AIM OF THE TASK
Repeat the listing below line for line, exactly as shown.
________________
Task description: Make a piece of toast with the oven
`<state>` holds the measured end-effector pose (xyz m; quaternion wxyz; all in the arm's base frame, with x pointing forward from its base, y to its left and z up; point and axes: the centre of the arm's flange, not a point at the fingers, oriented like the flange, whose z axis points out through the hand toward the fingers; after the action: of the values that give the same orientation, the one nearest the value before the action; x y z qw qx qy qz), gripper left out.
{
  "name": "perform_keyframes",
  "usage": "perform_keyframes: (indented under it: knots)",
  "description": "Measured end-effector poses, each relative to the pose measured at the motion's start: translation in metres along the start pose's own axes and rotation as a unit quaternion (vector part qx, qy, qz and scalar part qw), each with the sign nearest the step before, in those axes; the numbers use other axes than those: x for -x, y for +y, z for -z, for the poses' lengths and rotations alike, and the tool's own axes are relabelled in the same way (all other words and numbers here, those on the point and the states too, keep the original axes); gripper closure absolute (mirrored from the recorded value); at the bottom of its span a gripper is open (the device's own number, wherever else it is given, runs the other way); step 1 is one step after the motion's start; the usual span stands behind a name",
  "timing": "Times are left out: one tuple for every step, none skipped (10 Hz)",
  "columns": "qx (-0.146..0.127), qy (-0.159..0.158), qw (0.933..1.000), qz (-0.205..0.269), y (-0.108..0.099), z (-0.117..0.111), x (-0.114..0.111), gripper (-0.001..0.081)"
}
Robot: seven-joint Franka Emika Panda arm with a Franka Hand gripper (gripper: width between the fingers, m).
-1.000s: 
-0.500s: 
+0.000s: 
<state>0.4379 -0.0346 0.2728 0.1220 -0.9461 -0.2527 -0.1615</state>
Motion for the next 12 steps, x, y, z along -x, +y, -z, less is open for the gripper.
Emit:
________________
EXERCISE RESPONSE
Task description: Make a piece of toast with the oven
`<state>` holds the measured end-effector pose (xyz m; quaternion wxyz; all in the arm's base frame, with x pointing forward from its base, y to its left and z up; point and axes: the centre of the arm's flange, not a point at the fingers, oriented like the flange, whose z axis points out through the hand toward the fingers; after the action: of the values that give the same orientation, the one nearest the value before the action; x y z qw qx qy qz), gripper left out.
{
  "name": "perform_keyframes",
  "usage": "perform_keyframes: (indented under it: knots)",
  "description": "Measured end-effector poses, each relative to the pose measured at the motion's start: translation in metres along the start pose's own axes and rotation as a unit quaternion (vector part qx, qy, qz and scalar part qw), each with the sign nearest the step before, in those axes; the numbers use other axes than those: x for -x, y for +y, z for -z, for the poses' lengths and rotations alike, and the tool's own axes are relabelled in the same way (all other words and numbers here, those on the point and the states too, keep the original axes); gripper closure absolute (mirrored from the recorded value); at the bottom of its span a gripper is open (the device's own number, wherever else it is given, runs the other way); step 1 is one step after the motion's start; the usual span stands behind a name",
  "timing": "Times are left out: one tuple for every step, none skipped (10 Hz)",
  "columns": "qx (-0.146..0.127), qy (-0.159..0.158), qw (0.933..1.000), qz (-0.205..0.269), y (-0.108..0.099), z (-0.117..0.111), x (-0.114..0.111), gripper (-0.001..0.081)"
}
Robot: seven-joint Franka Emika Panda arm with a Franka Hand gripper (gripper: width between the fingers, m).
-1.000s: 
-0.500s: 
+0.000s: 
<state>0.4379 -0.0346 0.2728 0.1220 -0.9461 -0.2527 -0.1615</state>
Motion for the next 12 steps, x, y, z along -x, +y, -z, less is open for the gripper.
Emit:

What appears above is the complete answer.